- EXERCISE MATERIALS -
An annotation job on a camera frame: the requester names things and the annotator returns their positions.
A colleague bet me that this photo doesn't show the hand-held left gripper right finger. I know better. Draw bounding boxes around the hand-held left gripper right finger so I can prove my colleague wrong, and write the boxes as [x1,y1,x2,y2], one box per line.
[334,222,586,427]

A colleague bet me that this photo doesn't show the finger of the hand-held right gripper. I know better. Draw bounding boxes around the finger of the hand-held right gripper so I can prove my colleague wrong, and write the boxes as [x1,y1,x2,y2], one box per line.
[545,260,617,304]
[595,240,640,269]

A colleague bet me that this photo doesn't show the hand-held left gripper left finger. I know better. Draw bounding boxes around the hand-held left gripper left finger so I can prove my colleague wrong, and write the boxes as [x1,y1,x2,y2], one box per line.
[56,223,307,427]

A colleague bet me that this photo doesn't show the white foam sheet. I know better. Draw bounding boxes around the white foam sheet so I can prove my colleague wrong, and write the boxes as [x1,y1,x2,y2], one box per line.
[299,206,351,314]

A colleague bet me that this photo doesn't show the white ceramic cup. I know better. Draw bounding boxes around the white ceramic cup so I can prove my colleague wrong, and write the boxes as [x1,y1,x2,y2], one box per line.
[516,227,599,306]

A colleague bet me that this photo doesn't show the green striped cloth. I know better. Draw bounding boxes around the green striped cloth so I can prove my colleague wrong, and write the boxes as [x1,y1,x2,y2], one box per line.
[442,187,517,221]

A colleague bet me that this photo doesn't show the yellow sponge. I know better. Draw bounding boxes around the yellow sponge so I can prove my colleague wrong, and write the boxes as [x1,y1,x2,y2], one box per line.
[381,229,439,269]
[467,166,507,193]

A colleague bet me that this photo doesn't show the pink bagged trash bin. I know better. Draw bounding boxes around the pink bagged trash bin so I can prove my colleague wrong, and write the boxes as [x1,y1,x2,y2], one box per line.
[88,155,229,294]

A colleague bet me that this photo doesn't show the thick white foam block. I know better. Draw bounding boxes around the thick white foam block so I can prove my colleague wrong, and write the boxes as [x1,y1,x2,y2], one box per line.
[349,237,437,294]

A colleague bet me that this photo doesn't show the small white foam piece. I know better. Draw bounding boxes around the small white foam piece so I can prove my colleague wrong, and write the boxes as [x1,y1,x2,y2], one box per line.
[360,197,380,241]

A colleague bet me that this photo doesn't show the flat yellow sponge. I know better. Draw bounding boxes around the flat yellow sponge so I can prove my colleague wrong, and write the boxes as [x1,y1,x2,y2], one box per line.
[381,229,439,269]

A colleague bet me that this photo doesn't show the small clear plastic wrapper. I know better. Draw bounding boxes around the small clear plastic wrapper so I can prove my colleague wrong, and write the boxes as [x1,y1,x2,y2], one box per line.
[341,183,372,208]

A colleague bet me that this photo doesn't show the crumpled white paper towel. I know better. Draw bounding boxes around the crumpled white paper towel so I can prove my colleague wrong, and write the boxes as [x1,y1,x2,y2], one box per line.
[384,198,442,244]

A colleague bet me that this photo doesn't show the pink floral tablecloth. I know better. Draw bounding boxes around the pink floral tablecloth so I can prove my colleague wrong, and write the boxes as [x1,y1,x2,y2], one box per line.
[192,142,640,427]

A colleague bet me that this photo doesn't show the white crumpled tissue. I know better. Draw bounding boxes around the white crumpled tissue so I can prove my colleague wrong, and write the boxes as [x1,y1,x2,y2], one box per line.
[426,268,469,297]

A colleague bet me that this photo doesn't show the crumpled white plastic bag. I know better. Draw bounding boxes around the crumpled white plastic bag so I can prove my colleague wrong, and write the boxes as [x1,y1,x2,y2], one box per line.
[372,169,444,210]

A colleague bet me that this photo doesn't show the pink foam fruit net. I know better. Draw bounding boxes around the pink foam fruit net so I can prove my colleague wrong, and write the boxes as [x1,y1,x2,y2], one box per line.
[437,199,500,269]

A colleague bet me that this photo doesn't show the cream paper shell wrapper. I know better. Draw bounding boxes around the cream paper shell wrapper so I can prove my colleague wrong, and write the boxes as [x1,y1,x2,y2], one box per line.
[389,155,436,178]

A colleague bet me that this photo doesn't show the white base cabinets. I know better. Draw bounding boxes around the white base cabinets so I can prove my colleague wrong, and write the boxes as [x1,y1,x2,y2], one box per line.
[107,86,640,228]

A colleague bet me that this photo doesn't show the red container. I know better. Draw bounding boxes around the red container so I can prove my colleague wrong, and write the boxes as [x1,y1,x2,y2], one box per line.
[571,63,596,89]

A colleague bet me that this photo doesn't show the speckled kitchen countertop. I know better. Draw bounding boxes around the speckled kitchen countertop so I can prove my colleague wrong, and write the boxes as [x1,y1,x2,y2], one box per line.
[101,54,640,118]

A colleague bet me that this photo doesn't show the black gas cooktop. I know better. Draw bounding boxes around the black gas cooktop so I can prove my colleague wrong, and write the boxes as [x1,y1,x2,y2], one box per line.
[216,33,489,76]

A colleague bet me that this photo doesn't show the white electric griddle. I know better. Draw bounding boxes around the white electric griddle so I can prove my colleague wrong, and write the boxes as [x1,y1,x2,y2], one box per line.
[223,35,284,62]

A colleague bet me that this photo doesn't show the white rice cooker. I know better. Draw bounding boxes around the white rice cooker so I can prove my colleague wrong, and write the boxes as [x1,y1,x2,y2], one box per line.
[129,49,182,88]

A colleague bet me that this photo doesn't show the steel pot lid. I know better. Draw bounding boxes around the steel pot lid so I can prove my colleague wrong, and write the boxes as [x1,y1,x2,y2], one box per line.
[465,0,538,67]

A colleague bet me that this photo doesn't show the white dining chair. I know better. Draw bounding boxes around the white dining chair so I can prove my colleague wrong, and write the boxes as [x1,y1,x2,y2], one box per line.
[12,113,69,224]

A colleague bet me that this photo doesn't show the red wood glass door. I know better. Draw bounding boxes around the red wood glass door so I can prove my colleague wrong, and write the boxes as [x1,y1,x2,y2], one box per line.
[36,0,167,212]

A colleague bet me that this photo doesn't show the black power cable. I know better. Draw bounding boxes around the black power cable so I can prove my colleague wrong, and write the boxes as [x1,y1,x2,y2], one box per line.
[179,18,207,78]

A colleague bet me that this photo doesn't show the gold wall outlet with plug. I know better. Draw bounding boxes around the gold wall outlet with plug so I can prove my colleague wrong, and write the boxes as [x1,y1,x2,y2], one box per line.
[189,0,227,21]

- WHAT TO PRODUCE -
Whatever the material above holds, copy it over exactly, line by line.

- RESULT OF THIS EXERCISE -
An annotation job on a camera frame: the requester names things and the annotator returns their positions.
A colleague bet me that this photo doesn't show the hand-held left gripper right finger. I know better. Draw bounding boxes around the hand-held left gripper right finger so I can prove my colleague wrong, and write the boxes as [x1,y1,x2,y2], one box per line.
[334,222,586,427]

A colleague bet me that this photo doesn't show the finger of the hand-held right gripper. I know better. Draw bounding boxes around the finger of the hand-held right gripper so I can prove my colleague wrong, and write the boxes as [x1,y1,x2,y2], one box per line.
[545,260,617,304]
[595,240,640,269]

A colleague bet me that this photo doesn't show the hand-held left gripper left finger. I know better. Draw bounding boxes around the hand-held left gripper left finger so I can prove my colleague wrong, and write the boxes as [x1,y1,x2,y2], one box per line.
[56,223,307,427]

A colleague bet me that this photo doesn't show the white foam sheet. I know better. Draw bounding boxes around the white foam sheet so I can prove my colleague wrong, and write the boxes as [x1,y1,x2,y2], one box per line.
[299,206,351,314]

A colleague bet me that this photo doesn't show the white ceramic cup. I know better. Draw bounding boxes around the white ceramic cup so I can prove my colleague wrong, and write the boxes as [x1,y1,x2,y2], one box per line.
[516,227,599,306]

A colleague bet me that this photo doesn't show the green striped cloth. I know better. Draw bounding boxes around the green striped cloth so I can prove my colleague wrong, and write the boxes as [x1,y1,x2,y2], one box per line.
[442,187,517,221]

A colleague bet me that this photo doesn't show the yellow sponge. I know better. Draw bounding boxes around the yellow sponge so I can prove my colleague wrong, and write the boxes as [x1,y1,x2,y2], one box per line.
[381,229,439,269]
[467,166,507,193]

A colleague bet me that this photo doesn't show the pink bagged trash bin. I know better. Draw bounding boxes around the pink bagged trash bin so I can prove my colleague wrong, and write the boxes as [x1,y1,x2,y2], one box per line.
[88,155,229,294]

A colleague bet me that this photo doesn't show the thick white foam block. I know better. Draw bounding boxes around the thick white foam block so I can prove my colleague wrong, and write the boxes as [x1,y1,x2,y2], one box per line.
[349,237,437,294]

A colleague bet me that this photo doesn't show the small white foam piece. I know better. Draw bounding boxes around the small white foam piece so I can prove my colleague wrong, and write the boxes as [x1,y1,x2,y2], one box per line.
[360,197,380,241]

A colleague bet me that this photo doesn't show the flat yellow sponge. I know better. Draw bounding boxes around the flat yellow sponge so I can prove my colleague wrong, and write the boxes as [x1,y1,x2,y2], one box per line.
[381,229,439,269]

A colleague bet me that this photo doesn't show the small clear plastic wrapper. I know better. Draw bounding boxes around the small clear plastic wrapper so I can prove my colleague wrong, and write the boxes as [x1,y1,x2,y2], one box per line.
[341,183,372,208]

A colleague bet me that this photo doesn't show the crumpled white paper towel. I know better. Draw bounding boxes around the crumpled white paper towel so I can prove my colleague wrong, and write the boxes as [x1,y1,x2,y2], one box per line.
[384,198,442,244]

A colleague bet me that this photo doesn't show the pink floral tablecloth. I know better. Draw bounding boxes around the pink floral tablecloth so I can prove my colleague wrong, and write the boxes as [x1,y1,x2,y2], one box per line.
[192,142,640,427]

A colleague bet me that this photo doesn't show the white crumpled tissue. I know better. Draw bounding boxes around the white crumpled tissue so I can prove my colleague wrong, and write the boxes as [x1,y1,x2,y2], one box per line.
[426,268,469,297]

A colleague bet me that this photo doesn't show the crumpled white plastic bag. I know better. Draw bounding boxes around the crumpled white plastic bag so I can prove my colleague wrong, and write the boxes as [x1,y1,x2,y2], one box per line.
[372,169,444,210]

A colleague bet me that this photo doesn't show the pink foam fruit net. I know better. Draw bounding boxes around the pink foam fruit net so I can prove my colleague wrong, and write the boxes as [x1,y1,x2,y2], one box per line.
[437,199,500,269]

A colleague bet me that this photo doesn't show the cream paper shell wrapper. I know better. Draw bounding boxes around the cream paper shell wrapper so I can prove my colleague wrong, and write the boxes as [x1,y1,x2,y2], one box per line.
[389,155,436,178]

A colleague bet me that this photo doesn't show the white base cabinets. I know better. Draw bounding boxes around the white base cabinets so I can prove my colleague wrong, and write the boxes as [x1,y1,x2,y2], one box per line.
[107,86,640,228]

A colleague bet me that this photo doesn't show the red container. I know better. Draw bounding boxes around the red container so I can prove my colleague wrong, and write the boxes as [x1,y1,x2,y2], one box per line.
[571,63,596,89]

A colleague bet me that this photo doesn't show the speckled kitchen countertop. I know better. Draw bounding boxes around the speckled kitchen countertop so I can prove my colleague wrong, and write the boxes as [x1,y1,x2,y2], one box per line.
[101,54,640,118]

A colleague bet me that this photo doesn't show the black gas cooktop. I know better. Draw bounding boxes around the black gas cooktop so I can prove my colleague wrong, and write the boxes as [x1,y1,x2,y2], one box per line.
[216,33,489,76]

A colleague bet me that this photo doesn't show the white electric griddle. I know better. Draw bounding boxes around the white electric griddle so I can prove my colleague wrong, and write the boxes as [x1,y1,x2,y2], one box per line.
[223,35,284,62]

A colleague bet me that this photo doesn't show the white rice cooker. I know better. Draw bounding boxes around the white rice cooker so I can prove my colleague wrong, and write the boxes as [x1,y1,x2,y2], one box per line.
[129,49,182,88]

A colleague bet me that this photo doesn't show the steel pot lid. I know better. Draw bounding boxes around the steel pot lid so I can prove my colleague wrong, and write the boxes as [x1,y1,x2,y2], one box per line.
[465,0,538,67]

A colleague bet me that this photo doesn't show the white dining chair. I know better. Draw bounding boxes around the white dining chair so I can prove my colleague wrong, and write the boxes as [x1,y1,x2,y2], one box per line.
[12,113,69,224]

A colleague bet me that this photo doesn't show the red wood glass door. I know better. Draw bounding boxes around the red wood glass door so I can prove my colleague wrong, and write the boxes as [x1,y1,x2,y2], one box per line.
[36,0,167,212]

A colleague bet me that this photo doesn't show the black power cable. I know better. Draw bounding boxes around the black power cable so I can prove my colleague wrong, and write the boxes as [x1,y1,x2,y2], one box per line.
[179,18,207,78]

A colleague bet me that this photo doesn't show the gold wall outlet with plug. I know better. Draw bounding boxes around the gold wall outlet with plug so I can prove my colleague wrong, and write the boxes as [x1,y1,x2,y2], one box per line.
[189,0,227,21]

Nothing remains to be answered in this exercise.